Campaign against sect saturates TV airwaves

Former members of China's Falun Gong denounce movement

August 07, 1999|By Frank Langfitt | Frank Langfitt,SUN FOREIGN STAFF

BEIJING -- Before a television audience of millions, retired Communist Party member Liu Shuwen confessed her sins against the state this week as thousands have done before her.

A middle-aged woman with salt-and-pepper hair, she told how she had helped Li Hongzhi, head of the now-banned Falun Gong spiritual movement, direct more than 10,000 members to surround the capital's Zhongnanhai leadership compound in April.

"I was deceived by Li's false reasoning and evil thoughts to do something which is not in accordance with my identity as a party member," Liu said. "I'm really filled with regret."

Relying on tactics used during the 1966-1976 Cultural Revolution and the Tiananmen Square crackdown a decade ago, the government has mounted a saturation media campaign over the past two weeks to cripple the popular meditation and exercise sect.

Each day, former Falun Gong members appear on state-run television to denounce Li as a liar, cheat and enemy of the state while urging followers to abandon the practice. In expanded news broadcasts, tearful relatives recount how family members died after refusing medical treatment in accordance with the group's beliefs. On front pages, newspapers plaster gruesome photos of followers who allegedly lost their minds and killed themselves or others.

To many intellectuals, the propaganda blitz appears absurd, a throwback to earlier political campaigns when the party tried to bury perceived enemies, including reform-minded leaders and democracy advocates.

"I think it is a farce," said one Beijing professor who, like many people, is too afraid to permit his name to be used.

But the campaign seems to be damaging the group's image. Since the crackdown, public discussion of Falun Gong ("Wheel of Law") has taken on the characteristics of an echo chamber.

"Falun Gong should be totally banned because it does not advocate materialism and it creates instability," said Zheng Jigang, 22, a biochemistry major at Beijing Normal University, repeating political jargon the state-run Xinhua news service has used. "We should totally support the decision made by our leaders."

Falun Gong is a spiritual exercise regimen that claims up to 70 million practitioners in China. The government puts the number at 2 million.

Disciples, many of them middle-aged women and retirees, believe Falun Gong can heal illnesses and make them better people. The government, which fears large organizations of almost any kind, says Falun Gong is a crazed cult led by a charlatan with political ambitions.

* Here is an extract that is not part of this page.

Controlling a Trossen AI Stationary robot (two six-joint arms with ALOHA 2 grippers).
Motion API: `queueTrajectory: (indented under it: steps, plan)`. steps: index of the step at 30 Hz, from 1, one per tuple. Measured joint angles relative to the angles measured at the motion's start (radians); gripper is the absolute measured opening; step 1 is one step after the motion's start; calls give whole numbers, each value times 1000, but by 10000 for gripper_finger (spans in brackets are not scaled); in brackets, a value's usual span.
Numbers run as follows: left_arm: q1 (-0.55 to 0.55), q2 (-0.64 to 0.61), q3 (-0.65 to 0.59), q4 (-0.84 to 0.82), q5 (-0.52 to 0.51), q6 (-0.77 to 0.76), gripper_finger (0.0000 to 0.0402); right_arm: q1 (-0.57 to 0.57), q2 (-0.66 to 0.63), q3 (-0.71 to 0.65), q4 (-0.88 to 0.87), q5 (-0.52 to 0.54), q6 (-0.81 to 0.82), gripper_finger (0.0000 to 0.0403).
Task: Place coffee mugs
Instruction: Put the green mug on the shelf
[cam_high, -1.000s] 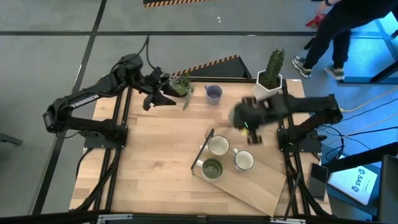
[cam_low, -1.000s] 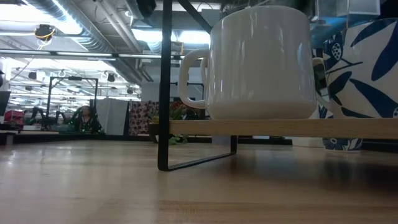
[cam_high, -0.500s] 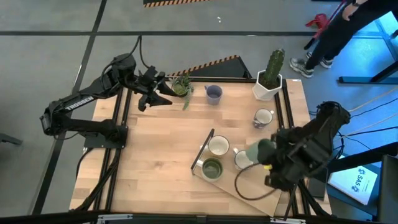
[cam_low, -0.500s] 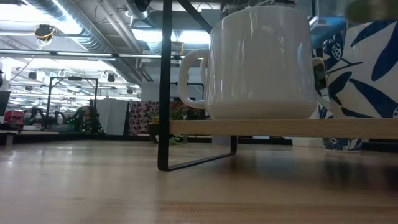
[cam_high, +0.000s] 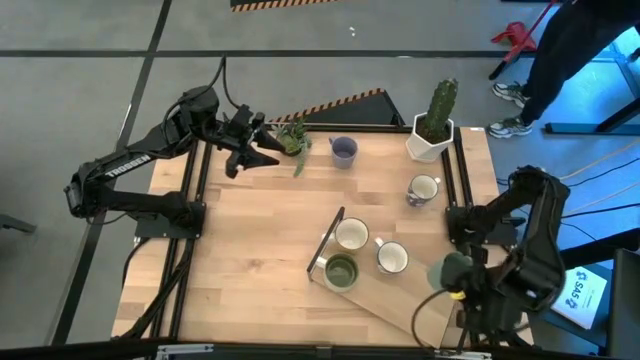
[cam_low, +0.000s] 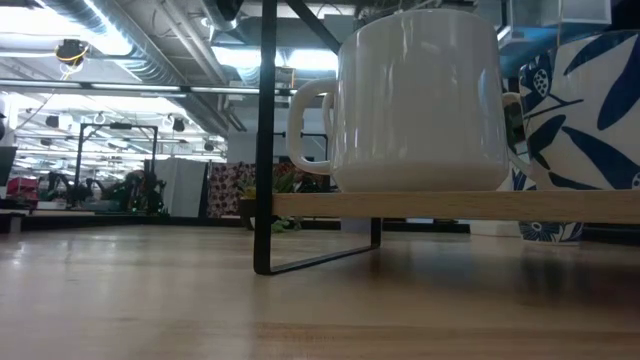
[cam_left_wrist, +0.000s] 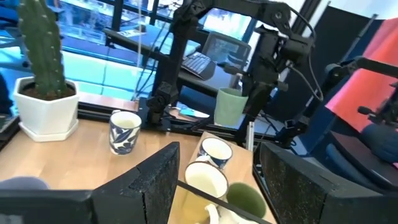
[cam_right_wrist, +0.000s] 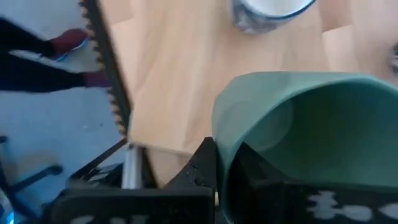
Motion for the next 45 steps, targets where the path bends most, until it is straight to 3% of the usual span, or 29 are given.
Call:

The group stunned party leaders in April when it surrounded the elite's Beijing compound in the largest protest since Tiananmen Square. On July 22, the government struck back, banning the practice of Falun Gong and detaining about 10,000 members.

The regime has mounted a detailed case against Li, 48, who founded Falun Gong in 1992 and now lives in New York.

The government says he has contributed to the death of hundreds by telling his followers not to take medicine or see doctors, something Li denies. In an effort to discredit him, China Youth Daily reported Wednesday that he had undergone an appendectomy in a hospital in 1984.

Former practitioner Tang Zhihua, 65, said Li had used Tang's recovery from heart disease as an advertisement for Falun Gong, but never mentioned that Tang had also gone to the hospital.

"He is so bad, so mean," Tang told television viewers.

The campaign appears to be succeeding for a variety of reasons.

Many Chinese are not familiar with Falun Gong, so the regime has had a relatively easy time defining the group. Despite China's growing number of Internet users, the government maintains complete control over the mass media.

And, in a society where Confucian culture still has a strong influence and schools do not encourage critical thinking, many people do not have the skills or confidence to challenge the government line.

"Chinese are very easily persuaded by others' opinions about things they haven't seen," said a Beijing professor. "It's a part of the culture."

In the overheated rhetoric of the current campaign, one hears echoes of the past.

The regime has blamed the Falun Gong demonstrations on a handful of "plotters and core members" just as it blamed the huge 1989 democracy protests on a small group of "black hands."

One scholar sees a resemblance between the invective against Li -- described as "an evil person who has had an extremely disastrous effect on society" -- and the attack on veteran Communist leader Liu Shaoqi, who was labeled a "hidden traitor and scab" during the Cultural Revolution.

Liu, who died 30 years ago, was vindicated in 1980.

If the campaign against Falun Gong shares traits with earlier ones, it is nowhere near as harsh. Previous campaigns involved mass imprisonment, but this one seems more focused on scaring and intimidating people.

Thousands went to jail during the Cultural Revolution and after the 1989 massacre. While the government detained thousands of Falun Gong demonstrators last month, most appear to have been released.

During the Cultural Revolution, people were forced to wear dunce caps, make self-confessions before mobs or stand for hours with their backs bent and arms out in what was known as the "airplane position." Today, members confess to reporters on the national television network.